When my small group represents different cultures and demographics, I don’t consciously think of how the Fellows’ Micah 6:8 Retreat might have birthed my desire to worship amidst a diverse body of believers. Now I am continually drawn to sisters and brothers who together portray the mosaic and textured glimpse of Christ’s Kingdom I’ve come to long for.

When I break bread with the Prums or the Stampers or the Coppocks or the Pickells or any of the countless families who graciously and repeatedly welcome me into their homes, I know Christ communes with us in our fellowship. And it is good.

The truths I learned my first year in Charlottesville have become so integrated into my current life, it feels difficult to distinguish what I once did not know. The experiences I had as a Fellow informed so much of the way I live and operate today, it feels difficult to separate how I approached life before.

Despite such coherence, I know that it has not always been this way.

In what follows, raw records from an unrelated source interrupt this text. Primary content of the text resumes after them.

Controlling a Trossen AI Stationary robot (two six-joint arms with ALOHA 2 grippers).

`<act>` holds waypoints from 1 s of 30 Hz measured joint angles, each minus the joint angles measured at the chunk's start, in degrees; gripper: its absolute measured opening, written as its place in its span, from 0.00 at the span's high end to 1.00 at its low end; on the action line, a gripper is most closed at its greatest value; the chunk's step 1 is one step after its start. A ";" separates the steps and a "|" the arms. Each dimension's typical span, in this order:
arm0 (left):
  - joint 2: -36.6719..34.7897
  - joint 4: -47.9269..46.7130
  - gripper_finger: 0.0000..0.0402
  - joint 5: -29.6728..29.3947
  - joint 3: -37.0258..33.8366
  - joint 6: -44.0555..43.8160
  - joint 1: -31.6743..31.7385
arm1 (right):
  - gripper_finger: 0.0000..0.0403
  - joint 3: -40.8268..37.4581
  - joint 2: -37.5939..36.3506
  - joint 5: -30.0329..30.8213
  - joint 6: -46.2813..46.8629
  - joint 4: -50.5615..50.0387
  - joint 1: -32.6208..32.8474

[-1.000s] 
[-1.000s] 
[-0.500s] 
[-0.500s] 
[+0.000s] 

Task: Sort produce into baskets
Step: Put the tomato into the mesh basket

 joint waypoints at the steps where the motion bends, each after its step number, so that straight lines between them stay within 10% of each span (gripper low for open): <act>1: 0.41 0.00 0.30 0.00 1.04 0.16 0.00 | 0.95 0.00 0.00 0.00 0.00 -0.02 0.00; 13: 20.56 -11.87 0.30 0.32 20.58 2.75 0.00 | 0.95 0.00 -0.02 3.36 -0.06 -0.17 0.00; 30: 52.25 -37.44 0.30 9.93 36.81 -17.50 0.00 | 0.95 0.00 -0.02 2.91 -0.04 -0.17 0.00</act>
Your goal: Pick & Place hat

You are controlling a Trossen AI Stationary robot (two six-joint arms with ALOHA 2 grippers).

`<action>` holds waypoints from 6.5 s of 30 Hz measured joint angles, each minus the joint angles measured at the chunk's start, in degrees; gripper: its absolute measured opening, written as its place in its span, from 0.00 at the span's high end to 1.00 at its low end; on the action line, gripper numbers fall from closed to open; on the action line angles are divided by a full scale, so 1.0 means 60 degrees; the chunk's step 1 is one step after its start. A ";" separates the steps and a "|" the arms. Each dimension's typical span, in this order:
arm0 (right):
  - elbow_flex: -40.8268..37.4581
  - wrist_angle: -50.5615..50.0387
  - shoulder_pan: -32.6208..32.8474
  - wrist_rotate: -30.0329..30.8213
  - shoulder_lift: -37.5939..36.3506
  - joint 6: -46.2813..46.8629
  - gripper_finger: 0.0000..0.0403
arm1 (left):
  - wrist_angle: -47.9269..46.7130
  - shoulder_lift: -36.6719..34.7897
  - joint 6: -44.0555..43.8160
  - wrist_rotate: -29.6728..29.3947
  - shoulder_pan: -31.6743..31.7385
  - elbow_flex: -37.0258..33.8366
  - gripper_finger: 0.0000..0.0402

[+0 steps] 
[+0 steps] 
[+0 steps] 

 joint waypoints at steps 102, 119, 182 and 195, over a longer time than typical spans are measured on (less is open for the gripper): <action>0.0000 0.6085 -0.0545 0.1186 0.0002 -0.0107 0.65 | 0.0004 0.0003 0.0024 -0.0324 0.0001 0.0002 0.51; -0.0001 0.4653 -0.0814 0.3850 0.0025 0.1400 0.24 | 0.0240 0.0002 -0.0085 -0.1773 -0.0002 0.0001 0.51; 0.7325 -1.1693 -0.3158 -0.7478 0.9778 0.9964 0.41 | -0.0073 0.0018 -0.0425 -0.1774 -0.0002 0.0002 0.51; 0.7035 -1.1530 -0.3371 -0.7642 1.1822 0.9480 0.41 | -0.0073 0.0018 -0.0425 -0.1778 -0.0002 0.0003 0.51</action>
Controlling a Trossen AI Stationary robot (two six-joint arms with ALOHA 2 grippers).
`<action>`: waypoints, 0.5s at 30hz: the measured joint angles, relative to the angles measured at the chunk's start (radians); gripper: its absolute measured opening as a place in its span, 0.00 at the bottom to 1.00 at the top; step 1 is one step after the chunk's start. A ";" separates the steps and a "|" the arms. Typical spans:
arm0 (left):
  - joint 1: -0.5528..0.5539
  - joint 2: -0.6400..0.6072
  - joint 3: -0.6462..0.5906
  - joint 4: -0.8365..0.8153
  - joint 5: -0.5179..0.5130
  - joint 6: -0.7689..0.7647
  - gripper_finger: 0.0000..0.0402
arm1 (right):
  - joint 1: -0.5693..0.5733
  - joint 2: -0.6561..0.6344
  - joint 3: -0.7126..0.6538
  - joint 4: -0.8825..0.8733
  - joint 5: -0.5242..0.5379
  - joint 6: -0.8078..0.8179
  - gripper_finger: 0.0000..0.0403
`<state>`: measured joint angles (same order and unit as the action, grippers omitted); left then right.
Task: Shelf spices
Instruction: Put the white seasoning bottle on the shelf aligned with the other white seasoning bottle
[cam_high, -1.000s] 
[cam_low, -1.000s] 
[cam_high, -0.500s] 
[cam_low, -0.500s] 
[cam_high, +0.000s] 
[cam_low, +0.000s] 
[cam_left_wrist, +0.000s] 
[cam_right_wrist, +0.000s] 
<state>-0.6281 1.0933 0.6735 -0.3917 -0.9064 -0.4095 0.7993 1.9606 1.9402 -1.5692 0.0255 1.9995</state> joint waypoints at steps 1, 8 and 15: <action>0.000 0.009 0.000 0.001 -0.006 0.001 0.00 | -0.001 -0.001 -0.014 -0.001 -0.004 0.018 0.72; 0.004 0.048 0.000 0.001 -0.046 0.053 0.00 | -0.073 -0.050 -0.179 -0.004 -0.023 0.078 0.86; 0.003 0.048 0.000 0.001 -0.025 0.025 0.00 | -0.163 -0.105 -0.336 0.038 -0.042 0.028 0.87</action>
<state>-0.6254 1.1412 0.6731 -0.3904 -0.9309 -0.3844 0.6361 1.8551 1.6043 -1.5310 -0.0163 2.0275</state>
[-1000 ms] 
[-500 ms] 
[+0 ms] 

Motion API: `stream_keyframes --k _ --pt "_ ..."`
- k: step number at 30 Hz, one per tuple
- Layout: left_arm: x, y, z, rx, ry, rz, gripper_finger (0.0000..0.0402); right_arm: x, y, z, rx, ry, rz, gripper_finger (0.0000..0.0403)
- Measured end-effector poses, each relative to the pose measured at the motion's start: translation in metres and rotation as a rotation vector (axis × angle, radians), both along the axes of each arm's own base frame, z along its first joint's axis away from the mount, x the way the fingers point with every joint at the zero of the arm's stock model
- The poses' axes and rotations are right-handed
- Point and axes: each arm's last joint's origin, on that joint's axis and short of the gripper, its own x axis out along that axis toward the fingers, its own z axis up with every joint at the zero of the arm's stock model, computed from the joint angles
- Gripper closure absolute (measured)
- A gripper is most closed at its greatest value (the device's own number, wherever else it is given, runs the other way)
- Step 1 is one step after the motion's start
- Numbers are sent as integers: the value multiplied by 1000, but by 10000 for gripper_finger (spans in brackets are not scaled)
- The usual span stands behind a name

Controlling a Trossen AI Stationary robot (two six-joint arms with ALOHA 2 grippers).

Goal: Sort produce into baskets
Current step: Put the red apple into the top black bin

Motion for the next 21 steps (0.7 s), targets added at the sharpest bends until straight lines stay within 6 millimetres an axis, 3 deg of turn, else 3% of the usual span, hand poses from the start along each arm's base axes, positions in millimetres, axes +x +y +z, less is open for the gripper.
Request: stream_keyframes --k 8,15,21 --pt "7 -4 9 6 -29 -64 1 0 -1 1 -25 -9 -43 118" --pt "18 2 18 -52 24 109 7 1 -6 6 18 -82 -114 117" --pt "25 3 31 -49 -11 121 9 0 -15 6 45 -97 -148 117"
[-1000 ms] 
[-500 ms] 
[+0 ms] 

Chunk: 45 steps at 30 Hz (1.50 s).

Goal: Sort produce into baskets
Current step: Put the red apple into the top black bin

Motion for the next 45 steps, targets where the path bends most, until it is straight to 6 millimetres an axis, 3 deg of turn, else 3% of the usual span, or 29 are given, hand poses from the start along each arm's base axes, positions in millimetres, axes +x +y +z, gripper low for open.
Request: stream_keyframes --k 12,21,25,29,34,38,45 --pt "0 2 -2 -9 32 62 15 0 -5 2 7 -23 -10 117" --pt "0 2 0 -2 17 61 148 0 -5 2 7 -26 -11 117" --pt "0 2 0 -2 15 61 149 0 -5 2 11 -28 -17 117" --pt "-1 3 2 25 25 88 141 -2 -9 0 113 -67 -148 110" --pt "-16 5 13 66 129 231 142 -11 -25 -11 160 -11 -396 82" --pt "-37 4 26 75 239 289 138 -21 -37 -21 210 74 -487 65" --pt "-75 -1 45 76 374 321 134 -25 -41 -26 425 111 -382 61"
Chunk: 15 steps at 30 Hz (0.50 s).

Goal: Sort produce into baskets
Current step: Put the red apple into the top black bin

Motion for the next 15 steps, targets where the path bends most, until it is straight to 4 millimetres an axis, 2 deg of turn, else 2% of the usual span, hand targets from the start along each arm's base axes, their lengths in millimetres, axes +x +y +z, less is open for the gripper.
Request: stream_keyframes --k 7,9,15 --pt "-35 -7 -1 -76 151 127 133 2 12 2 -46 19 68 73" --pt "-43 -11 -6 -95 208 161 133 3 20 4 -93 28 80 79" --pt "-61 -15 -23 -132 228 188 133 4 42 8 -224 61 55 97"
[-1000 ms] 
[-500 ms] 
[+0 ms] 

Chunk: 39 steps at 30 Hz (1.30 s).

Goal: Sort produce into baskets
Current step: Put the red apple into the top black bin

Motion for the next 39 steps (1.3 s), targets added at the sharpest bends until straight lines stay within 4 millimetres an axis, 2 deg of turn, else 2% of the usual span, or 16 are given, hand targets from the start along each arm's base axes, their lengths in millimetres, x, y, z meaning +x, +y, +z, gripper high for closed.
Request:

The Lord used the Fellows Program to help me initially recognize my belonging in a narrative that, in Wade’s words, “changes everything.”

It’s the narrative of Christ and His coming Kingdom; a story that did not seek to detach from what and whom I grew to love, but a story that instead became solidified by people and practices in the years since our graduation banquet.

The Fellows Program helped me more fully understand the life of Christ and, in doing so, gave me a truer knowing of myself, a bigger dream about where I’m headed, and a better attentiveness to both the loss and the abundance along the way. And Christ’s life is soaked in God’s faithfulness to us, to me. So when the Holy Spirit invites me to be faithful with what is right in front of me—paved road or winding trail—I am freed to do just that.